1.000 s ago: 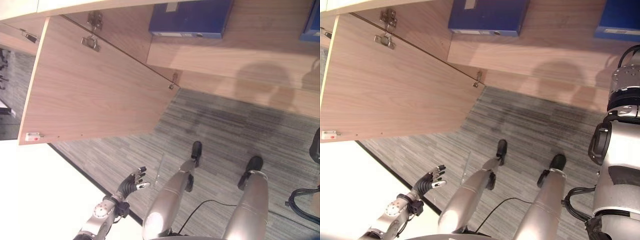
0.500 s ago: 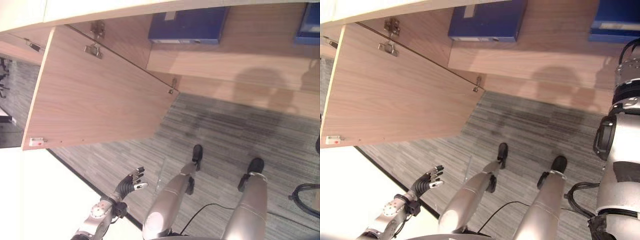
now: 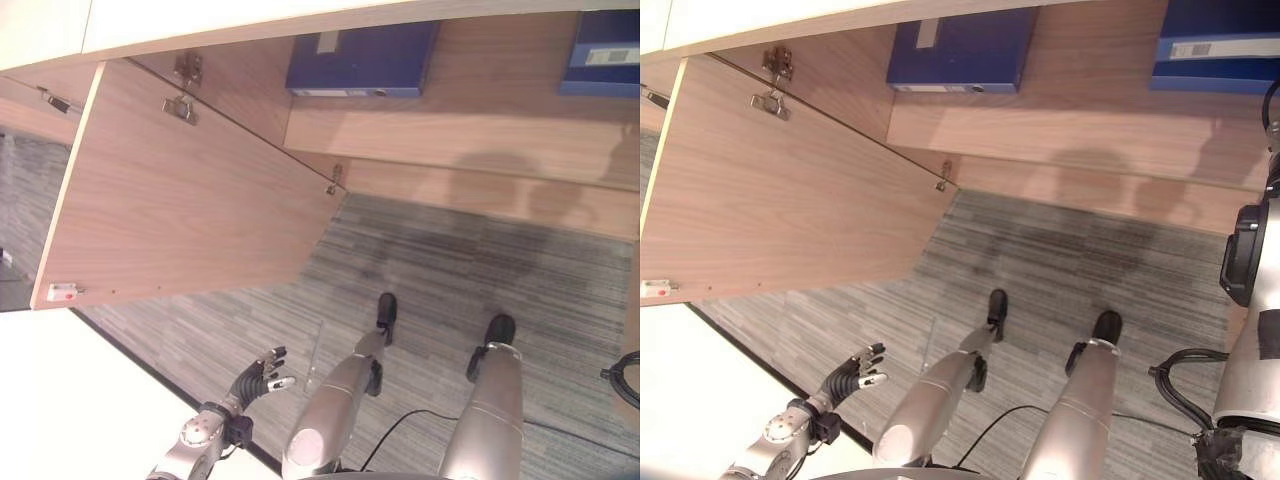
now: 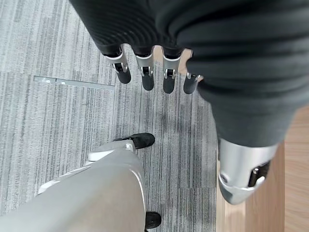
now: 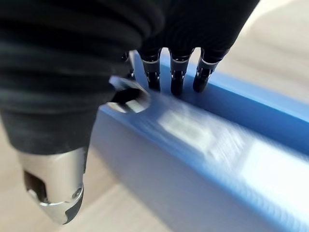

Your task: Put the empty folder in the office cabinet

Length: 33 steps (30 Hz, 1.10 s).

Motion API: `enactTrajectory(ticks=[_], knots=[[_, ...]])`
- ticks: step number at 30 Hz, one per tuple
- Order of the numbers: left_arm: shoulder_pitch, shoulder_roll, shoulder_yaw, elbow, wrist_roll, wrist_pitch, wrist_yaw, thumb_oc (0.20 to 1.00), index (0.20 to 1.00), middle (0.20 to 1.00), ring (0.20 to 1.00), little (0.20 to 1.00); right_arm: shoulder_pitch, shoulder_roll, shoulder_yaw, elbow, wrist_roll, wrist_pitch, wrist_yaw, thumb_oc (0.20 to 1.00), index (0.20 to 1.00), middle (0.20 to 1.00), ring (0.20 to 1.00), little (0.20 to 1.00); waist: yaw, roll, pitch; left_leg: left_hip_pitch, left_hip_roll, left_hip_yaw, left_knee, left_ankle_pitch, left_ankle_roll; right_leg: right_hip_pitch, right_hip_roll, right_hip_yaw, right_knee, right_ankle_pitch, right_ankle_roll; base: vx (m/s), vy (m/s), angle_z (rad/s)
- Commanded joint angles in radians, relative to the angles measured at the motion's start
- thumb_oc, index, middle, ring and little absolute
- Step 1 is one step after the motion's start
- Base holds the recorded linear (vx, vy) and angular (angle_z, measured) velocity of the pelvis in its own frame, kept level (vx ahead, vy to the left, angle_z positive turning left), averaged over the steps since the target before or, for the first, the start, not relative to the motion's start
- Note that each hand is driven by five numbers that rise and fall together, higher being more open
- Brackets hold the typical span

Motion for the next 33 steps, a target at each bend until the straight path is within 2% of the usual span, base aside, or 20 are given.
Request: enactTrajectory(ticks=[1,9,15,26,33], knots=[[0.011,0.017,0.01,0.068,0.028,-0.01,0.026,1.0,1.0,1.0,1.0,1.0,0.026,-0.088,0.046,-0.029,-0.034,0.0,-0.016,1.0,1.0,1.0,1.0,1.0,0.015,0.001,-0.028,0.098,0.039,-0.021,0.003,-0.168,-0.022,0.084,0.051,-0.025,-0.066,-0.032,0.045,0.01,-0.005,-0.03],[-0.004,-0.019,0.004,0.084,0.024,-0.011,0.05,1.0,1.0,1.0,1.0,1.0,0.146,-0.037,-0.069,0.004,-0.001,0.016,-0.046,1.0,1.0,1.0,1.0,1.0,0.01,-0.001,-0.02,0.128,0.047,-0.03,-0.013,-0.169,-0.017,0.108,0.055,-0.033,-0.071,-0.034,0.043,0.0,0.002,-0.03],[-0.008,-0.041,0.0,0.092,0.021,-0.011,0.058,1.0,1.0,1.0,1.0,1.0,0.235,0.003,-0.157,0.005,0.039,0.003,-0.074,1.0,1.0,1.0,1.0,1.0,0.007,0.001,-0.013,0.149,0.051,-0.032,-0.018,-0.172,-0.014,0.132,0.059,-0.039,-0.083,-0.033,0.043,0.0,0.001,-0.01],[-0.023,-0.054,-0.002,0.088,0.004,-0.013,0.057,1.0,1.0,1.0,1.0,1.0,0.349,0.027,-0.231,0.003,0.038,0.005,-0.088,1.0,1.0,1.0,1.0,1.0,0.009,-0.007,-0.007,0.173,0.05,-0.045,-0.035,-0.168,-0.013,0.17,0.059,-0.048,-0.113,-0.023,0.047,0.0,0.0,0.0],[-0.024,-0.059,0.007,0.094,-0.012,-0.013,0.053,1.0,1.0,1.0,1.0,1.0,0.367,0.038,-0.215,-0.018,-0.009,0.02,-0.08,1.0,1.0,1.0,1.0,1.0,0.015,-0.005,-0.01,0.185,0.053,-0.049,-0.054,-0.157,-0.012,0.188,0.06,-0.055,-0.137,-0.01,0.05,0.0,0.0,0.0]])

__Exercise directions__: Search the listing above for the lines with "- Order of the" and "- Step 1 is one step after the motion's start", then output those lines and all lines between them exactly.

__Reply to the task__:
- Order of the numbers: left_arm: shoulder_pitch, shoulder_roll, shoulder_yaw, elbow, wrist_roll, wrist_pitch, wrist_yaw, thumb_oc (0.20 to 1.00), index (0.20 to 1.00), middle (0.20 to 1.00), ring (0.20 to 1.00), little (0.20 to 1.00); right_arm: shoulder_pitch, shoulder_roll, shoulder_yaw, elbow, wrist_roll, wrist_pitch, wrist_yaw, thumb_oc (0.20 to 1.00), index (0.20 to 1.00), middle (0.20 to 1.00), ring (0.20 to 1.00), little (0.20 to 1.00); waist: yaw, roll, pitch; left_leg: left_hip_pitch, left_hip_roll, left_hip_yaw, left_knee, left_ankle_pitch, left_ankle_roll; right_leg: right_hip_pitch, right_hip_roll, right_hip_yaw, right_knee, right_ankle_pitch, right_ankle_roll; base: vx (m/s), vy (m/s), angle_z (rad/s)
- Commanded joint angles in radians, relative to the angles measured at the motion's start
- thumb_oc, index, middle, ring and little absolute
- Step 1 is one step after the motion's start

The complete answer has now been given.